= Beginning of Section =

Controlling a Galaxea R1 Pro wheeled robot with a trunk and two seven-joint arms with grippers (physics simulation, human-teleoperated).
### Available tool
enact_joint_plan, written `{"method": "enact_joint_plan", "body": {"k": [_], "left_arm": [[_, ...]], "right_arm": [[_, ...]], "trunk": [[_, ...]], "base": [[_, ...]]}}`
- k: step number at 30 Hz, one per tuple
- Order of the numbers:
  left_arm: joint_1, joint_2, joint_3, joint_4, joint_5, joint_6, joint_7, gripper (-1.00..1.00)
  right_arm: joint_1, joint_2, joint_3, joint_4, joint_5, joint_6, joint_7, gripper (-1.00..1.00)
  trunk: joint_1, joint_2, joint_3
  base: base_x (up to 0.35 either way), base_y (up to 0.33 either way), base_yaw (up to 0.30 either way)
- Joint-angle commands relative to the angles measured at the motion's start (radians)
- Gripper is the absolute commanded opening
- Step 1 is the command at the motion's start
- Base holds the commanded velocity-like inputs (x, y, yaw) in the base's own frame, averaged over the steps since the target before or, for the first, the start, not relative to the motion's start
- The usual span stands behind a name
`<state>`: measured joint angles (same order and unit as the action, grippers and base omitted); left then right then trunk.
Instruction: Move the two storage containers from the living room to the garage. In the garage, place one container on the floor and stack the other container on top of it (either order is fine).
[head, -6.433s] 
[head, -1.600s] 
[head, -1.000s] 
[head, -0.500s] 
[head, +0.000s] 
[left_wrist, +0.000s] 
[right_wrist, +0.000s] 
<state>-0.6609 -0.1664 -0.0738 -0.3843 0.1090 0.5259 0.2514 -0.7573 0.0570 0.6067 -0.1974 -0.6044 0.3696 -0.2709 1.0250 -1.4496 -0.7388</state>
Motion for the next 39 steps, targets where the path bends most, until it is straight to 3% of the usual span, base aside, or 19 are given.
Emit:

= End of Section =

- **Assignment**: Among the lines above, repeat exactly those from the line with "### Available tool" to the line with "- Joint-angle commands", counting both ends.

- **Result of this task**:
### Available tool
enact_joint_plan, written `{"method": "enact_joint_plan", "body": {"k": [_], "left_arm": [[_, ...]], "right_arm": [[_, ...]], "trunk": [[_, ...]], "base": [[_, ...]]}}`
- k: step number at 30 Hz, one per tuple
- Order of the numbers:
  left_arm: joint_1, joint_2, joint_3, joint_4, joint_5, joint_6, joint_7, gripper (-1.00..1.00)
  right_arm: joint_1, joint_2, joint_3, joint_4, joint_5, joint_6, joint_7, gripper (-1.00..1.00)
  trunk: joint_1, joint_2, joint_3
  base: base_x (up to 0.35 either way), base_y (up to 0.33 either way), base_yaw (up to 0.30 either way)
- Joint-angle commands relative to the angles measured at the motion's start (radians)

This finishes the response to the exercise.